Hello!
I'm a heart exploration coach. Learning is the body's treasure.
From your description, I can feel your pain and confusion.
I won't go into why you get nervous around the opposite sex. I'll help you understand why.
You're confused about being nervous and scared of boys other than your relatives. You don't feel like you've ever been hurt by the opposite sex.
What happened during that time? Thinking back may help.
It may not have hurt you. Did you see a girl being hurt by a boy and think of yourself and fear the opposite sex?
Second, you said you've been thinking about it for a long time. You feel you don't dislike the opposite sex and want to be friends with them. So, are you nervous around them, worrying you don't perform well and they won't want to be friends?
You're afraid that when you see the opposite sex being nervous, you'll be seen as not good enough. You may not be confident in your appearance.
You feel more natural chatting with girls you know. But you are especially nervous around the opposite sex. Could it be that you are not good at chatting with the opposite sex you don't know?
You don't know what to talk about with the opposite sex and worry about awkward situations. You worry before you've even met them and get nervous when you see them.
This is my analysis.
To get out of this state, try this:
Tell yourself you're different from girls who've been hurt by boys. The men you meet are different from those they meet. This kind of thinking may make you feel better.
If you're not confident in your appearance, focus on your good qualities. Everyone has them. Learn to see yourself as a developing person. You have time to improve. Believe in yourself. You are worthy of love.
If you're not good at chatting with the opposite sex, look at girls who are good at it and learn from them. Read some books on communication to help you talk to the opposite sex.
After thinking things through and learning, you can try desensitization to gradually approach boys you don't know well but trust. First, walk with the opposite sex. After you can accept that, walk or stand next to them. After you feel safe, make eye contact. After you get used to this, talk to them briefly. If you approach in this way, you will probably become friends.
If you have found other reasons, they can be resolved through rational thinking, a developmental perspective, and systematic desensitization. See the power of yourself and time.

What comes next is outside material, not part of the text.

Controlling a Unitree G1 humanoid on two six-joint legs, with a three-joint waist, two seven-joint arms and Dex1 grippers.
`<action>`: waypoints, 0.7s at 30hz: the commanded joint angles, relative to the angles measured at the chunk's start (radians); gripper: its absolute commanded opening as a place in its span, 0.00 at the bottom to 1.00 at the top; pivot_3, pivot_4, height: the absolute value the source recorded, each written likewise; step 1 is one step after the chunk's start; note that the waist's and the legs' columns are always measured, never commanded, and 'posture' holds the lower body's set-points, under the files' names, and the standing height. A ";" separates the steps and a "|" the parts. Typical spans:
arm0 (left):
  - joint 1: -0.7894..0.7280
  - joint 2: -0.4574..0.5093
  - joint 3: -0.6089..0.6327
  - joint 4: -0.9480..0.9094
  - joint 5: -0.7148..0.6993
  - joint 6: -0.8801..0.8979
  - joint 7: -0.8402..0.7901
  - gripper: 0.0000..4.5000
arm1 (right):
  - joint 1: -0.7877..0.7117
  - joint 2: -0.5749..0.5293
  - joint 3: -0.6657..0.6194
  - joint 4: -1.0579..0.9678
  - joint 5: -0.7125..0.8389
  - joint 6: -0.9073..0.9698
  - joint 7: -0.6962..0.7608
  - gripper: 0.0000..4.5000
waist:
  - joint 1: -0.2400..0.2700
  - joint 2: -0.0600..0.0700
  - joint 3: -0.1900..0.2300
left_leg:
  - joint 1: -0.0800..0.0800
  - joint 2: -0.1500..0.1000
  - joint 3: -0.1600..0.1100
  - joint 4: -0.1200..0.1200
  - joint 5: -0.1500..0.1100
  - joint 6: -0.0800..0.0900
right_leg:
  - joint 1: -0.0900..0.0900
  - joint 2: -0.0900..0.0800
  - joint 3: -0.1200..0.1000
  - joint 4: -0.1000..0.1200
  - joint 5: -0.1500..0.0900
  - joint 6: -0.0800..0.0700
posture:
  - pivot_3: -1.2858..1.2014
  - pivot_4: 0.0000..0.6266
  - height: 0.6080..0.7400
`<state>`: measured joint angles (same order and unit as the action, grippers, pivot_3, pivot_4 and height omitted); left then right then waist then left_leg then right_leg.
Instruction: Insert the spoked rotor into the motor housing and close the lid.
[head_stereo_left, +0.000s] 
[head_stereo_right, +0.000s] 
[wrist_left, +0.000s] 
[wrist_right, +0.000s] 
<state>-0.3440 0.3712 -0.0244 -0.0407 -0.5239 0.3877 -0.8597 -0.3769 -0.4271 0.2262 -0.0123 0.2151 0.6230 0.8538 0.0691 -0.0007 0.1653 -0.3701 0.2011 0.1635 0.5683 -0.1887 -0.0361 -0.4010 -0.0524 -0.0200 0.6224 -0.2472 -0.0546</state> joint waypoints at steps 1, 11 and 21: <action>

I hope this helps. Click "Find a coach to interpret – online dialogue" at the bottom to talk to me one-on-one.


Comments
This does sound like a challenging situation to be in. I think it's important to acknowledge your feelings and understand that it's okay to feel this way. Maybe you could try to gradually expose yourself to social situations with boys in a controlled and safe environment, which might help you become more comfortable over time.
It doesn't sound strange at all; many people experience social anxiety in different ways. It's great that you're open to wanting to change and have the desire to make friends with the opposite sex. Sometimes, just knowing that you want to improve can be the first step towards overcoming these nervous feelings.
I admire your selfawareness and willingness to reflect on your behavior. It's not unusual for people to have varying comfort levels in different social settings. Perhaps talking to a counselor or therapist could provide you with strategies to manage your anxiety and build confidence in social interactions with boys.
Feeling this way isn't strange, and it's good that you've opened up to someone about it. Social anxiety can be complex, but it's reassuring that you don't dislike the opposite sex and wish to connect with them. Building up your confidence slowly, maybe by starting conversations with boys in smaller, less intimidating settings, could be beneficial.
It's completely normal to have moments where you feel uncertain or anxious. The fact that you can be yourself around girls shows that you have strong social skills. You might find it helpful to join activities or clubs where you can meet boys who share similar interests, which could ease the process of making new friends and reduce the feeling of being overwhelmed.